3

I was following this past question (Extracting image src based on attribute with BeautifulSoup) to try to extract all the images from a google images page. I was getting a "urllib2.HTTPError: HTTP Error 403: Forbidden" error but was able to get past it using this:

req = urllib2.Request(url, headers={'User-Agent' : "Mozilla/5.0 (X11; Linux x86_64) AppleWebKit/534.30 (KHTML, like Gecko) Ubuntu/11.04 Chromium/12.0.742.112 Chrome/12.0.742.112 Safari/534.30"})

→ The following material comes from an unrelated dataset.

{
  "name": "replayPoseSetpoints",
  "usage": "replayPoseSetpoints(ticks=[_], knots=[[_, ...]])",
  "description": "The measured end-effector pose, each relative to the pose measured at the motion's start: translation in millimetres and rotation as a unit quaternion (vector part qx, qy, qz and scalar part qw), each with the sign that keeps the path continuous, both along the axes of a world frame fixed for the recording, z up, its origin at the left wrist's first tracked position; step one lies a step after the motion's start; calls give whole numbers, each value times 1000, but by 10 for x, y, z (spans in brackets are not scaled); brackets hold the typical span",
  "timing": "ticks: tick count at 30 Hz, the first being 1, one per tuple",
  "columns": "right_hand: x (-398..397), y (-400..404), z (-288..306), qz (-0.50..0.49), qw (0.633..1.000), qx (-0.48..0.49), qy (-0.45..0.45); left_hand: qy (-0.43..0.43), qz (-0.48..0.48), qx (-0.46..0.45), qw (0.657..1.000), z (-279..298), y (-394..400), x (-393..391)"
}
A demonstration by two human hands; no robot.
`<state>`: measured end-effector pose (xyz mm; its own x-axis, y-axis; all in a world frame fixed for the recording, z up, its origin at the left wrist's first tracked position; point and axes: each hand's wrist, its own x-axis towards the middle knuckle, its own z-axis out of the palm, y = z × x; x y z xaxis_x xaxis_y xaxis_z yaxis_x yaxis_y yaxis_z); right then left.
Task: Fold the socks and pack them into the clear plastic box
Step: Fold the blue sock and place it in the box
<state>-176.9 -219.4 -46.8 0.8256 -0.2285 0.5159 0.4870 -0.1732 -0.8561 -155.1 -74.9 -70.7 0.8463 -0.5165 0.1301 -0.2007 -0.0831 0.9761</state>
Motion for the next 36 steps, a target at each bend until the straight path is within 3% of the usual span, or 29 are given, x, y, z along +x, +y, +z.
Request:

however, then I got a new error that seems to be telling me that the src attribute does not exist:

Traceback (most recent call last):
  File "Desktop/webscrapev2.py", line 13, in <module>
print(tag['src'])
  File "/Library/Frameworks/Python.framework/Versions/2.7/lib/python2.7/site-packages/bs4/element.py", line 958, in __getitem__
return self.attrs[key]
KeyError: 'src'

I was able to get over that error by checking specifically for the 'src' attribute but most of my images when extracted, dont have the src attribute. It seems like google is doing something to obscure my ability to extract even a few images (I know requests are limited but i thought it was at least 10).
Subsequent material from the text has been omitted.